Activity: Write out the listing, please, but only from its first line through the line containing "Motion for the", exactly as given and without pictures.

Data section:
--- START ---
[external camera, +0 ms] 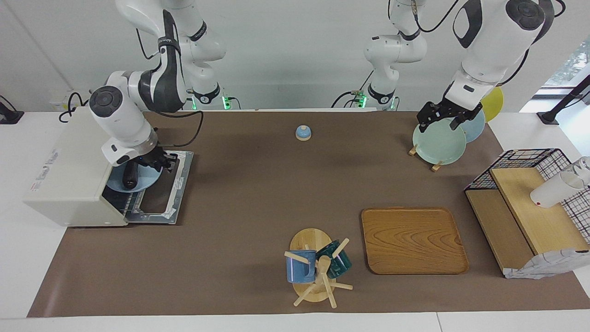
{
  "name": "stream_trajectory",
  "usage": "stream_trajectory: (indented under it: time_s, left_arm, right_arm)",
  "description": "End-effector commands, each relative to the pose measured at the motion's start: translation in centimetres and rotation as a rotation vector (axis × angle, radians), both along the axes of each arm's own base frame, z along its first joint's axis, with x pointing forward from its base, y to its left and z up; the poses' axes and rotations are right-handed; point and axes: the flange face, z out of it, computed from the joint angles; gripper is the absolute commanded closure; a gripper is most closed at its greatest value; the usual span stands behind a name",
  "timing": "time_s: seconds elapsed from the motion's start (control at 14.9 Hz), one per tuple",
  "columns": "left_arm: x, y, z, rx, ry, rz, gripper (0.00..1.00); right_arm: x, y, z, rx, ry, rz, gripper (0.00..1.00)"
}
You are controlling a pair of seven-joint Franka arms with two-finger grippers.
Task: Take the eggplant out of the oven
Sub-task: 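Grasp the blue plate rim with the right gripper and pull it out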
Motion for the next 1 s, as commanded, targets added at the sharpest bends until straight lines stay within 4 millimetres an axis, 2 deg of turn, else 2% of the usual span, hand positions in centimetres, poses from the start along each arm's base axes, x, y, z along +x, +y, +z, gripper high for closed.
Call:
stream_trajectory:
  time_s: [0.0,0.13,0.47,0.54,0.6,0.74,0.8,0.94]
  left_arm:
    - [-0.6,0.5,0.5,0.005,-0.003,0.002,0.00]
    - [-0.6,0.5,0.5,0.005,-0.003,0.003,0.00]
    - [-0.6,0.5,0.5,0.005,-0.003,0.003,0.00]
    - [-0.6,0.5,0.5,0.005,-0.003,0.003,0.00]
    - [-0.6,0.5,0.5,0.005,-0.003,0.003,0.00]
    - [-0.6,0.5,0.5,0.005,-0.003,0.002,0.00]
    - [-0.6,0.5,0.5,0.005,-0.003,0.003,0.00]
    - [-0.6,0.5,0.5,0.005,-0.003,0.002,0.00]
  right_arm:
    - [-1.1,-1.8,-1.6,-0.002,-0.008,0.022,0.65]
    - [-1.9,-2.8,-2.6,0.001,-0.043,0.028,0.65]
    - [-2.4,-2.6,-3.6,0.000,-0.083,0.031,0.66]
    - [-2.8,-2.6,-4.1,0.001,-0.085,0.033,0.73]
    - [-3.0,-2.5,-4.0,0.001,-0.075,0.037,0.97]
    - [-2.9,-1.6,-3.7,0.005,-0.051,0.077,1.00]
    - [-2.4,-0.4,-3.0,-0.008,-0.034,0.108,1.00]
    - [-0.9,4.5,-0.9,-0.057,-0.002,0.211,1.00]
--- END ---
Response area:
[external camera, +0 ms] 
{
  "name": "stream_trajectory",
  "usage": "stream_trajectory: (indented under it: time_s, left_arm, right_arm)",
  "description": "End-effector commands, each relative to the pose measured at the motion's start: translation in centimetres and rotation as a rotation vector (axis × angle, radians), both along the axes of each arm's own base frame, z along its first joint's axis, with x pointing forward from its base, y to its left and z up; the poses' axes and rotations are right-handed; point and axes: the flange face, z out of it, computed from the joint angles; gripper is the absolute commanded closure; a gripper is most closed at its greatest value; the usual span stands behind a name",
  "timing": "time_s: seconds elapsed from the motion's start (control at 14.9 Hz), one per tuple",
  "columns": "left_arm: x, y, z, rx, ry, rz, gripper (0.00..1.00); right_arm: x, y, z, rx, ry, rz, gripper (0.00..1.00)"
}
You are controlling a pair of seven-joint Franka arms with two-finger grippers.
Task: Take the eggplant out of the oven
Sub-task: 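Grasp the blue plate rim with the right gripper and pull it out
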Motion for the next 1 s, as commanded, targets added at the sharpest bends until straight lines stay within 4 millimetres an axis, 2 deg of turn, else 2% of the usual span, hand positions in centimetres, poses from the start along each arm's base axes, x, y, z along +x, +y, +z, gripper high for closed.

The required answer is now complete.